# which generator for double duty?



## sadworld (Aug 4, 2003)

when power goes out at the house i need something to run a few things here but i want it to be reasonably sized and quiet so it can double as my generator for camping... anyone have a suggestion? thanks. matt.


----------



## glockman55 (Mar 9, 2006)

Honda EU2000i, all you'll ever need.
http://www.hondapowerequipment.com/...tion=P2GG&modelname=EU2000i&modelid=EU2000IAN


----------



## huntelad (Jan 25, 2005)

other than honda any reliable ones that run longer and a little cheaper? maybee 3000 watts


----------



## wk4036 (Dec 25, 2004)

glockman55 said:


> Honda EU2000i, all you'll ever need.
> http://www.hondapowerequipment.com/...tion=P2GG&modelname=EU2000i&modelid=EU2000IAN


----------



## Putman Lake Campground (Oct 4, 2010)

huntelad said:


> other than honda any reliable ones that run longer and a little cheaper? maybee 3000 watts


Check with the returns department where you are planning on buying from. They aren't salesman and they get to see and hear alot of customer complaints.

consumers guide does reviews also.

The storm of 97 sold alot of Generators, and even though now 13 years old most of them have had only a few hours use, and can be bought used very reasonably.

Regardless of how much I love coleman Products. Their Generators (that I've had experience with) are all excessively loud and hard starting.

Don't cheap out. you'll regret it.

Did I hear somebody say "HONDA" ? Hint Hint

If you are on a serious budget check with Scrapers or salvage yards for Onan's still in the old motor homes they are parting out.
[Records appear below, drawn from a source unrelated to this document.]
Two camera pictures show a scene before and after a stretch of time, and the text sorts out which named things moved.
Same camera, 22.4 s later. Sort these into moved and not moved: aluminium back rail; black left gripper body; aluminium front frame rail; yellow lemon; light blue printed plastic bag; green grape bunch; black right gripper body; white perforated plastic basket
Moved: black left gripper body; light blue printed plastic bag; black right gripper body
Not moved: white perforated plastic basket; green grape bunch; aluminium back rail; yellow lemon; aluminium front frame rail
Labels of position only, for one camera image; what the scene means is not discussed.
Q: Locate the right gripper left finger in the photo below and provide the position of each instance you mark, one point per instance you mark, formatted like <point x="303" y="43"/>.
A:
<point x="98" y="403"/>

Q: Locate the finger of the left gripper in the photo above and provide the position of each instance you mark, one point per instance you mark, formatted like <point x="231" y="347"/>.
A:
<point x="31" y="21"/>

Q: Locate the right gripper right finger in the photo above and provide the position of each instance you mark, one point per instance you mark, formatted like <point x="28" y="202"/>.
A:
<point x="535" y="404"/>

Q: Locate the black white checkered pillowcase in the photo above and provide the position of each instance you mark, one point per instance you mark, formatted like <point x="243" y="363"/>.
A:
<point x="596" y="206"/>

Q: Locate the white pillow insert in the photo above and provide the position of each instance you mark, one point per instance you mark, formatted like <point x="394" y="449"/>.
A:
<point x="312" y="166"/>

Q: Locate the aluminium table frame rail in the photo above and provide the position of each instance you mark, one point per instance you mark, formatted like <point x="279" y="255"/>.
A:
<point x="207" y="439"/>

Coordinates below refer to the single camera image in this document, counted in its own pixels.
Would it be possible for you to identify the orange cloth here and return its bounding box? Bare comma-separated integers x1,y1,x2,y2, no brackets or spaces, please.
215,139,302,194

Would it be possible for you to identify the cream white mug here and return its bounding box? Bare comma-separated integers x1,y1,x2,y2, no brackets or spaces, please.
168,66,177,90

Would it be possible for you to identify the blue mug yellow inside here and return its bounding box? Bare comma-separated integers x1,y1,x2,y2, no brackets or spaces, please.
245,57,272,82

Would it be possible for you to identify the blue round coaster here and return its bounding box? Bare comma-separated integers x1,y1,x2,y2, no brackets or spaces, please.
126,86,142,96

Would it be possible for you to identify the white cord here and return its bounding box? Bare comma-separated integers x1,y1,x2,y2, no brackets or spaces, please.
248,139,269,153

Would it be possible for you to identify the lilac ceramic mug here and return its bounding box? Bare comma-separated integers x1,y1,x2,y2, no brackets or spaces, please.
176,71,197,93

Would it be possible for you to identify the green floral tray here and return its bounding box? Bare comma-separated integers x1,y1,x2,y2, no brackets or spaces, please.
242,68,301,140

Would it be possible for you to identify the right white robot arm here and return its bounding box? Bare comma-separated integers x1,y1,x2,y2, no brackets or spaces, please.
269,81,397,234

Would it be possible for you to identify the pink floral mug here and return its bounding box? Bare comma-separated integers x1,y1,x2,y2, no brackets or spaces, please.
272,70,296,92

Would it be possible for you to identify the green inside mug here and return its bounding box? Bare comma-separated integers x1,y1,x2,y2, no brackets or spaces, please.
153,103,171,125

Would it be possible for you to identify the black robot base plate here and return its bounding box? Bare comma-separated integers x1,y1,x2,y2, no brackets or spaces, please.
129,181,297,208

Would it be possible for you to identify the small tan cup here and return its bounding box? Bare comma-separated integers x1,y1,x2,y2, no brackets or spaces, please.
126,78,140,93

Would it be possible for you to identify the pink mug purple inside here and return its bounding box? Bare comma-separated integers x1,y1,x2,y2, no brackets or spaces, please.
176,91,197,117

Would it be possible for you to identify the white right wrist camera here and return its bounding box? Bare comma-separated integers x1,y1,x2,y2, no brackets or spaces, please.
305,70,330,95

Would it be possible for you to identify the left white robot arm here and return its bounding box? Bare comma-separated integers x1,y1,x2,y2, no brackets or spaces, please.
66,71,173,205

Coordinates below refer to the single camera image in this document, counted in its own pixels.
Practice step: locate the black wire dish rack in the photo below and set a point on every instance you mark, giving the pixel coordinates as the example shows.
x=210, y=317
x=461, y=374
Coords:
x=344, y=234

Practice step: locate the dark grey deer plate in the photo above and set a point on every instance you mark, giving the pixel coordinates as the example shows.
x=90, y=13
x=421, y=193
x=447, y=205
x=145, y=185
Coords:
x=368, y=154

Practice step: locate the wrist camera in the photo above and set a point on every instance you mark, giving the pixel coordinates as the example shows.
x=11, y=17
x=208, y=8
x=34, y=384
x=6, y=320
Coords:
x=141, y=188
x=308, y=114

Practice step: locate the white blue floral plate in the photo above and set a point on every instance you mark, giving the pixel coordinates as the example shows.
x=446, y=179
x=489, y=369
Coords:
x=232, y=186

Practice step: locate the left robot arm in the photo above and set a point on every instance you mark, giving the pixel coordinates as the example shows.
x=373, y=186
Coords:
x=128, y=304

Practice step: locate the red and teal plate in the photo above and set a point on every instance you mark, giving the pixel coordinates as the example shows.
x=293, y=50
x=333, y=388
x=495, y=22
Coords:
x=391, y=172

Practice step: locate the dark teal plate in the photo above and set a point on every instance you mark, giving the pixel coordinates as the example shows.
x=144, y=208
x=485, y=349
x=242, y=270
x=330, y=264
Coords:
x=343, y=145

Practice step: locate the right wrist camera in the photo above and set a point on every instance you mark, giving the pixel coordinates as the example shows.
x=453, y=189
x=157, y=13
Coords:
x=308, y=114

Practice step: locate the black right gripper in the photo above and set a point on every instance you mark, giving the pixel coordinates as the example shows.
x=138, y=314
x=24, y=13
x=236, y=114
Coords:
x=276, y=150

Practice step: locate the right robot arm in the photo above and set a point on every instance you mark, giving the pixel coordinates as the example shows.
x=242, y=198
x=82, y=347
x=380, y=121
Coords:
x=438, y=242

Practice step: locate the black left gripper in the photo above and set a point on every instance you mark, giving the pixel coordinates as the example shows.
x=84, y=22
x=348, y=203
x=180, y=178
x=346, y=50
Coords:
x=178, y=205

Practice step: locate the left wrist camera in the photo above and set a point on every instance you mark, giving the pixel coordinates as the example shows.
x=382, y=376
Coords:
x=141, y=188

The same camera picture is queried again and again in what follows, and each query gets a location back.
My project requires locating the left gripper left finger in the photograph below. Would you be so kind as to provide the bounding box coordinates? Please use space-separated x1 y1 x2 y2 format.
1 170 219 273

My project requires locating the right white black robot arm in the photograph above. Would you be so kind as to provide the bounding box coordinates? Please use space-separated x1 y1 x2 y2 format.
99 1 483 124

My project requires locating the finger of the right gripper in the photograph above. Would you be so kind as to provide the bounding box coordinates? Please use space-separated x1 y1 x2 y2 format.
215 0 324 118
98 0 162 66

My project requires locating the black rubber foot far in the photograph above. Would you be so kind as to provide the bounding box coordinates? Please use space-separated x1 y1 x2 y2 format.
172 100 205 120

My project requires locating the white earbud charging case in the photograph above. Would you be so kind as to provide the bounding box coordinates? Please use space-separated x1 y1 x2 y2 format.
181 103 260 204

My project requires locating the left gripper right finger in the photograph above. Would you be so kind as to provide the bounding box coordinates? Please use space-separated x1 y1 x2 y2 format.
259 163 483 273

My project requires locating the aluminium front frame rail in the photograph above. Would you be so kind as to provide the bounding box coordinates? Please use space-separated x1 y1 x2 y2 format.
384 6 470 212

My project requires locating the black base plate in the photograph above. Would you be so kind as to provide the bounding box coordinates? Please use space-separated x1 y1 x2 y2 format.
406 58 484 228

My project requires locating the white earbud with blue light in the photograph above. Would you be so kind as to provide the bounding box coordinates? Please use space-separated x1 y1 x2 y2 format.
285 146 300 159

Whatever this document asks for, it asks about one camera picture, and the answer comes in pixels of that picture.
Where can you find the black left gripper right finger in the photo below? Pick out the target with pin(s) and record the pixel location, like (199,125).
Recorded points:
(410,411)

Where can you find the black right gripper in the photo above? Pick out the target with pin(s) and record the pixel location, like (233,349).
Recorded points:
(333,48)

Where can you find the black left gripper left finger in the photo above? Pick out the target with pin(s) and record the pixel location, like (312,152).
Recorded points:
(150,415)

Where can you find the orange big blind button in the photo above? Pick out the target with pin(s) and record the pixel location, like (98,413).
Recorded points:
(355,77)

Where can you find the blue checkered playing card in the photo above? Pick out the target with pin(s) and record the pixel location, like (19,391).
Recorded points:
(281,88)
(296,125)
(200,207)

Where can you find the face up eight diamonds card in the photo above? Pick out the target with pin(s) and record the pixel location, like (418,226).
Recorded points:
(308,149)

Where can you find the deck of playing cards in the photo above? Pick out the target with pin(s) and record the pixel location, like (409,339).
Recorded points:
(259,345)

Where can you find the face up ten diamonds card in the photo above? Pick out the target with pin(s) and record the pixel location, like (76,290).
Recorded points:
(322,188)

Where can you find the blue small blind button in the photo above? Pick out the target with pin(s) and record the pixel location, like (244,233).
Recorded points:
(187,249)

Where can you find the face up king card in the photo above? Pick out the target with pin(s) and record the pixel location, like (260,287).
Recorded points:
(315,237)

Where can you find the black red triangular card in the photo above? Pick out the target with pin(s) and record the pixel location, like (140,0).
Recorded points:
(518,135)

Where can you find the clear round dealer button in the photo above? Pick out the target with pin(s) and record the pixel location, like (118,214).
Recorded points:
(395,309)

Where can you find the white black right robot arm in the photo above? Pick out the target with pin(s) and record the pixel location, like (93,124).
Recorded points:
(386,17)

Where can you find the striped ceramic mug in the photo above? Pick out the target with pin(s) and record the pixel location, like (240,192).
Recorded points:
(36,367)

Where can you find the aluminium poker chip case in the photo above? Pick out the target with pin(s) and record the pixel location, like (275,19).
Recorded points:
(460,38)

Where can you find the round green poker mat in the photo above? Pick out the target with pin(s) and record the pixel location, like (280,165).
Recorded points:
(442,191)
The majority will only need the carbs cleaned and the mouse damaged wiring repaired. 

Good Luck

Kevin


----------



## codybear (Jun 27, 2002)

huntelad said:


> other than honda any *reliable ones that run longer* and a little cheaper? maybee 3000 watts


I have the EU2000I too but I also purchased a 6gal extended tank for it so it will run 2-3 days without having to refill.

CB


----------



## glockman55 (Mar 9, 2006)

codybear said:


> I have the EU2000I too but I also purchased a 6gal extended tank for it so it will run 2-3 days without having to refill.
> 
> CB


 We use the same one with the extend tank in Deer Camp...and run two or three campers plus the main tent without a problem..


----------



## sadworld (Aug 4, 2003)

i'd love the honda 2000i but it can't pull double duty... i need it to hook into my houses electric box. that takes 240volt capability and theres is no connection for that on this generator am i right?


----------



## hitechman (Feb 25, 2002)

sadworld said:


> i'd love the honda 2000i but it can't pull double duty... i need it to hook into my houses electric box. that takes 240volt capability and theres is no connection for that on this generator am i right?



Don't do that without a backflow disconnect switch that prevents current from flowing back downstream....I believe that is required by law since it can kill unsuspecting linemen, and send power to others on your line.

I use a Coleman Powermate (2250 watts). It runs like a charm and starts on the first pull. Yes, it's noisier than the Hondas, but less than 1/3 the cost. Mine has been very dependable. We built a portable insulated "box" for it at deer camp, and run a pipe from the exhaust through a 5 gallon "pail of water muffler"............hardly know it's even running. We get 8 hours on the standard tank.

We run 2 HD 10 gauge extension cords into the house and "plug in" what we want to run in the event of a power outage.....use the fireplace and gas oven/stove for heat in the winter. If you live in the country, you'll need enough power to run your well pump also. We connect and disconnect "stuff" as needed so as to not over power it. Have run the dishwasher, fridge, freezer, toaster, room air conditioner, and many other appliences with it, but not the washer, dryer or furnace.

Most portables DO NOT produce a perfect 60 cycle sine wave current, and this can damage sensitive (or they just won't work) electronic devices. So far the computer, microwave, DVD player, and TV work just fine with it.

Steve


----------



## roger23 (Jan 14, 2001)

Depends whether you are going to run anything with a motor,,starting current will require a larger unit,,

http://www.kohlerpower.com/resident...nNumber=13561&nodeNumber=1&contentNumber=103#


----------